Let $n$ be an integer such that $n \ge 2$.

Let the prime decomposition of $n$ be:

$n = p_1^{k_1} p_2^{k_2} \ldots p_r^{k_r}$

Let $\sigma \left({n}\right)$ be the sigma function of $n$.

Let $\phi \left({n}\right)$ be the Euler phi function of $n$.

Then:

$\displaystyle \sigma \left({n}\right) \phi \left({n}\right) = n^2 \prod_{1 \mathop \le i \mathop \le r} \left({1 - \frac 1 {p_i^{k_i + 1}}}\right)$

Proof

From Euler Phi Function of Integer:

$\displaystyle \phi \left({n}\right) = \prod_{1 \mathop \le i \mathop \le r} p_i^{k_i - 1} \left({p_i - 1}\right)$

From Sigma Function of Integer:

$\displaystyle \sigma \left({n}\right) = \prod_{1 \mathop \le i \mathop \le r} \frac {p_i^{k_i + 1} - 1} {p_i - 1}$

So:

$\displaystyle \sigma \left({n}\right) \phi \left({n}\right) = \prod_{1 \mathop \le i \mathop \le r} \left({\frac {p_i^{k_i + 1} - 1} {p_i - 1}}\right) p_i^{k_i - 1} \left({p_i - 1}\right)$

Taking a general factor of this product:

\(\ds \left({\frac {p_i^{k_i + 1} - 1} {p_i - 1} }\right) p_i^{k_i - 1} \left({p_i - 1}\right)\)

\(=\)

\(\ds \left({p_i^{k_i + 1} - 1}\right) p_i^{k_i - 1}\)

cancelling $p_i - 1$ top and bottom

\(\ds \)

\(=\)

\(\ds p_i^{2 k_i} - p_i^{k_i - 1}\)

multiplying out the bracket

\(\ds \)

\(=\)

\(\ds p_i^{2 k_i} \left({1 - \frac 1 {p_i^{k_i + 1} } }\right)\)

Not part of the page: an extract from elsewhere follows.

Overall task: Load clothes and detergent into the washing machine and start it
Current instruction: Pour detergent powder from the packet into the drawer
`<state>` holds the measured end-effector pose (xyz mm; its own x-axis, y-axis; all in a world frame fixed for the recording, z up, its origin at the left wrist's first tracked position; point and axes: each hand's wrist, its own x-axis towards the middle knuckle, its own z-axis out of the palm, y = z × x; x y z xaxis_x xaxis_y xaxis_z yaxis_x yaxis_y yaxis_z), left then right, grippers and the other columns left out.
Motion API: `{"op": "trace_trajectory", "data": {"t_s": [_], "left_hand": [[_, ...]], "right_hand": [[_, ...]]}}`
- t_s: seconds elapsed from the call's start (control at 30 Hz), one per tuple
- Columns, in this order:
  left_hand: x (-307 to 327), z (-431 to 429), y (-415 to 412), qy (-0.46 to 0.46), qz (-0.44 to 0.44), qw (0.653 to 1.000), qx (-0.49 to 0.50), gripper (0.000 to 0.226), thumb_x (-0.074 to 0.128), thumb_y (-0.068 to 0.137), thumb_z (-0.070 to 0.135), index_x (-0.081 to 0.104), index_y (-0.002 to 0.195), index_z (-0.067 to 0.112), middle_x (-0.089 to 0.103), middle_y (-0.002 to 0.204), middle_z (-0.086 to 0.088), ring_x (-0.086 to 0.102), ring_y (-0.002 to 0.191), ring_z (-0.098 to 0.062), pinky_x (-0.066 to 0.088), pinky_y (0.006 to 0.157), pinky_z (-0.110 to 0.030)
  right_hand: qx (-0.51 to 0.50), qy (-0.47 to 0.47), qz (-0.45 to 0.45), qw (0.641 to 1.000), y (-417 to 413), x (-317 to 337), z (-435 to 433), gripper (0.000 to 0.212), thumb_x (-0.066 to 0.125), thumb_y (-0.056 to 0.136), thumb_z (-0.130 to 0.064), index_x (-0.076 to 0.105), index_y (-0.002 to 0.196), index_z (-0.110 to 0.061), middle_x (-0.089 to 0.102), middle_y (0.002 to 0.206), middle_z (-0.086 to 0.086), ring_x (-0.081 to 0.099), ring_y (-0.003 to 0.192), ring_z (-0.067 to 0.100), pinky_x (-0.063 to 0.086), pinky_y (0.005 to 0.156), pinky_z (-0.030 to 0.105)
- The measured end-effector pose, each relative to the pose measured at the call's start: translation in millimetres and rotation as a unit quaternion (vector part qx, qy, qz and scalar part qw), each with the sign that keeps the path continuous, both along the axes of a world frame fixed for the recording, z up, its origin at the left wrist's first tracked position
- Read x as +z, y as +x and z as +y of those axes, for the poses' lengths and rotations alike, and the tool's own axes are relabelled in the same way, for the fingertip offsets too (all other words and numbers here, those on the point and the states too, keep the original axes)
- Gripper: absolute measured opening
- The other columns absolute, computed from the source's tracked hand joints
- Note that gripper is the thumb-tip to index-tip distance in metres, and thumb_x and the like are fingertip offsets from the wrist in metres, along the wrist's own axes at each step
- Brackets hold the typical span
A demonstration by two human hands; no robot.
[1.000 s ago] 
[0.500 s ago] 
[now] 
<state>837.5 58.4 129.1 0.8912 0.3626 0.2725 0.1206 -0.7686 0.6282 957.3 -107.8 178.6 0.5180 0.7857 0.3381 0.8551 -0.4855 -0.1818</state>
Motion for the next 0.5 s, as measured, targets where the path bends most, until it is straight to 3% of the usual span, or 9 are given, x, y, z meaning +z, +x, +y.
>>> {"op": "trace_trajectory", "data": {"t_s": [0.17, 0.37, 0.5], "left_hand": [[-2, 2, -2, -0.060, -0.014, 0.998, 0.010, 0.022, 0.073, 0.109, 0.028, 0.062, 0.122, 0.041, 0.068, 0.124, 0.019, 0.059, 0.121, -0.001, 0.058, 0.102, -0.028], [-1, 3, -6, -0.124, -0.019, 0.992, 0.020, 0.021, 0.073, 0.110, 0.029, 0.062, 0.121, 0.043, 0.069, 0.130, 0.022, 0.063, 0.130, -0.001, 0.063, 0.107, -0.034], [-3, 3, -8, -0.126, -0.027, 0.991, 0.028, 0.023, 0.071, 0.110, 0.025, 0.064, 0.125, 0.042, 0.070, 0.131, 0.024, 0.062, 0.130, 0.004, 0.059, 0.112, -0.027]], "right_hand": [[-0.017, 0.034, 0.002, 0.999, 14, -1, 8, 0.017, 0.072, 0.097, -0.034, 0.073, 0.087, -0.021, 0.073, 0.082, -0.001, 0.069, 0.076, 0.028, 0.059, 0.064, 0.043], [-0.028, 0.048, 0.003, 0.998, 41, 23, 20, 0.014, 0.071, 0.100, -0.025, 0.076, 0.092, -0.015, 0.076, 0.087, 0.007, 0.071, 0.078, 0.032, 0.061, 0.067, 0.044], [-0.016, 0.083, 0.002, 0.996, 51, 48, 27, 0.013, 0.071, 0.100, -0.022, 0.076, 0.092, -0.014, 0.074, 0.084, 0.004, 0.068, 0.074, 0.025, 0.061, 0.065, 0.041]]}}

extracting $p_i^{2 k_i}$ as a factor

So:

$\displaystyle \sigma \left({n}\right) \phi \left({n}\right) = \prod_{1 \mathop \le i \mathop \le r} p_i^{2 k_i} \left({1 - \frac 1 {p_i^{k_i + 1} } }\right)$

Hence:

$\displaystyle \prod_{1 \mathop \le i \mathop \le r} p_i^{2 k_i} = \left({\prod_{1 \mathop \le i \mathop \le r} p_i^{k_i}}\right)^2 = n^2$

and the result follows.

$\blacksquare$